AeTs introduction to the childcare realm arose through a connection with the World Health Organisation (WHO). WHO, AeT and a number of other local and international partners created a collaboration called uLiNCs – Urban Livelihoods and Nurturing Care projects. The overall aim of uLiNCs is to support women working in the informal economy to sustain their livelihoods, protect their health and nurture their children. There are a number of ways in which the collaborative hopes to achieve this. AeT has focused the majority of its efforts on the goals of creating safer spaces and enabling mothers to be close to their children.

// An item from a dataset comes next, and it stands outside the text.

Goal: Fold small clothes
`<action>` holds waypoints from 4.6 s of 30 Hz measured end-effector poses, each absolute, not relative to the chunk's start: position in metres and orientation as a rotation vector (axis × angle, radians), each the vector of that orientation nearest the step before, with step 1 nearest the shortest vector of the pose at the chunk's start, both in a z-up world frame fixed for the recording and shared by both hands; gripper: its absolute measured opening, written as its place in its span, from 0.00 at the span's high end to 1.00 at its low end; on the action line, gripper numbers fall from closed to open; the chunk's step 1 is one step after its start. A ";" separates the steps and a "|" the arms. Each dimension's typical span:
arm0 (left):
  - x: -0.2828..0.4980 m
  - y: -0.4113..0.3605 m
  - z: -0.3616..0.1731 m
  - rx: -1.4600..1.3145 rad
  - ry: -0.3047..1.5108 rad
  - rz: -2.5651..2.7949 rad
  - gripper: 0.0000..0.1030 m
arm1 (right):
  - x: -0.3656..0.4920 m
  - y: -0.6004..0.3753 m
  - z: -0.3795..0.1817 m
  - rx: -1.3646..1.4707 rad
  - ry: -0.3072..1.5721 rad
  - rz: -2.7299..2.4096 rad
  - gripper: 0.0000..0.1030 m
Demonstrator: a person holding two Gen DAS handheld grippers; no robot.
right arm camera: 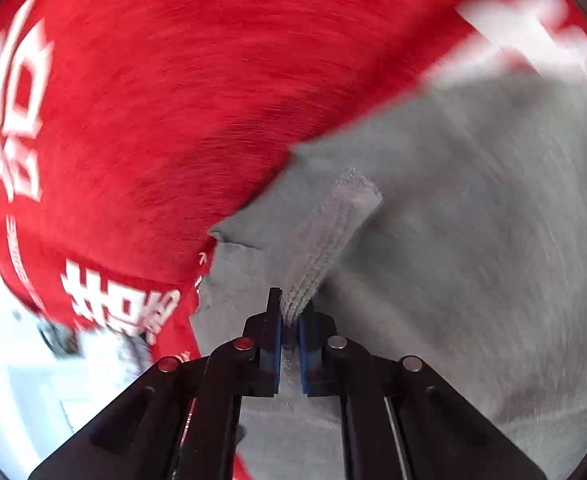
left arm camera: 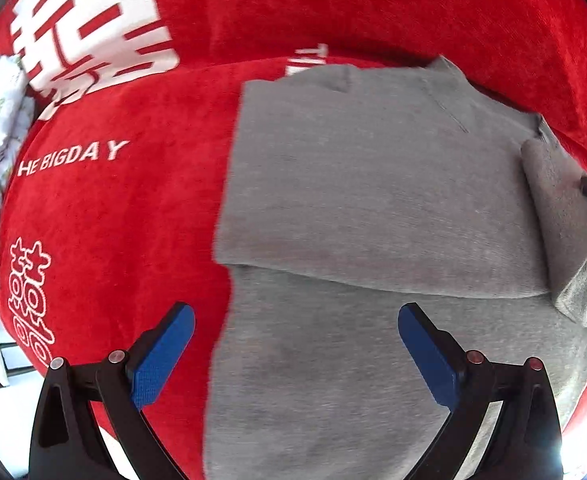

A round of research, in the form of interviews and focus group discussions with informally working mothers, as well as broad environmental assessments, was conducted in 2017 and another was conducted in 2019. What has arisen from the research is that informally working mothers are unable to take maternity leave after giving birth without sacrificing their income or their trading space – this means that they are likely to return to work earlier than they should. Some of these mothers return to work and leave their children in the care of a family member or at a childcare facility. This means that they are likely to stop breastfeeding early, which has negative implications for their child’s health and development. Other mothers bring their children with them when they return to work. They do this because they cannot afford to send them to a childcare facility and/or because they do not think the level of care at the childcare facilities is of a good standard so they would rather have their children with them. When their children are still very small they put them to sleep in re-purposed boxes or crates underneath their trading stalls, and when they become mobile they allow them to play with other children in the vicinity of their trading space, keeping as close an eye on them as they can. However, what also came through strongly in the research was that mothers have a lot of major concerns with regard to bringing their children to work; they worry about their safety, they worry about them getting sick from exposure to dust and bad weather, they worry about them picking up bad habits from strangers in the markets and they worry that they are being brought up in an environment which is not conducive to their optimal development. Furthermore, having their children with them can result in the mothers’ losing customers, and therefore compromising their livelihoods.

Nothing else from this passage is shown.